The Department for Work and Pensions (DWP) announced a plan to reform the Universal Credit to recover £6 billion tax credit debt.
The British government department forwarded the reports on the design and implementation that affect the wellbeing of the claimants. Deductions of up to 30 percent of the standard allowance or more can be taken from the claimants.
Alterations on the allowances are needed to assessed and visited, as the government uses the Universal Credit to recover the debt. The House of Lords Economic Affairs Committee is responsible for the assessment, recommending radical alterations on the system.
“We received overwhelming evidence that Universal Credit is not broken irredeemably and that replacing it with a new system would cause significant unheaval and disruption to claimants. However, it requires substantial reform,” said the committee.
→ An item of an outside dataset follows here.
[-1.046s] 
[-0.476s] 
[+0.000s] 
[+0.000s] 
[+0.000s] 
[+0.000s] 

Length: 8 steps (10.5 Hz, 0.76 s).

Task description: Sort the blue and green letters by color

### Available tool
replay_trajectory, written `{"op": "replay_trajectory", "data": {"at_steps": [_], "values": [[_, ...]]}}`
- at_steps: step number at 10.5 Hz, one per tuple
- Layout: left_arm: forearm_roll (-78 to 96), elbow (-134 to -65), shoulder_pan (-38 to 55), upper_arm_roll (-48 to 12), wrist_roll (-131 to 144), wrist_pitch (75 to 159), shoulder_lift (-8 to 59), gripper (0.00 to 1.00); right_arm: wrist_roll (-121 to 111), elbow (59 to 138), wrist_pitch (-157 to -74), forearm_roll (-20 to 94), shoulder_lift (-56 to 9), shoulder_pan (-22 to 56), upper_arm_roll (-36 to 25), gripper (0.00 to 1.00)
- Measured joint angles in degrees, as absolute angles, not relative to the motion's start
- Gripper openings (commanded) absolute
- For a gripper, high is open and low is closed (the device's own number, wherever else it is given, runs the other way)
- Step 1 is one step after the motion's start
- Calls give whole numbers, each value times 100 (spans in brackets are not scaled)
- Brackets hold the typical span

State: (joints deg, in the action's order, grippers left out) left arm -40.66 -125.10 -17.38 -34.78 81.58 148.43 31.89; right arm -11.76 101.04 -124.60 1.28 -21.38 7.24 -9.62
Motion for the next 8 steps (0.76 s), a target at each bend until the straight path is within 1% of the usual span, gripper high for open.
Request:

The pandemic is a huge factor for the surge in the number of claims. The Universal Credit said around 3.1 million individuals have made a claim since the start of March this year. However, there’s no assurance that these applicants will get the benefit.
Revised payment dates are enforced, and anyone applying for the credit must wait for about five weeks for the first payment. There’s a one-month assessment period to check the income and circumstances of the applicant, and another seven days for the money to reach the account.
One of the proposed revisions on Universal Credit is fixed payments for three months. This will encourage the claimants to increase the number of hours they work and not face a fall on benefits. The downside of this scheme is the claimants may struggle until payments are increased for the next assessment.
There’s also a plan to allow split payments to some individuals. At the moment, the design of the single household payment can exacerbate the risk of financial coercion.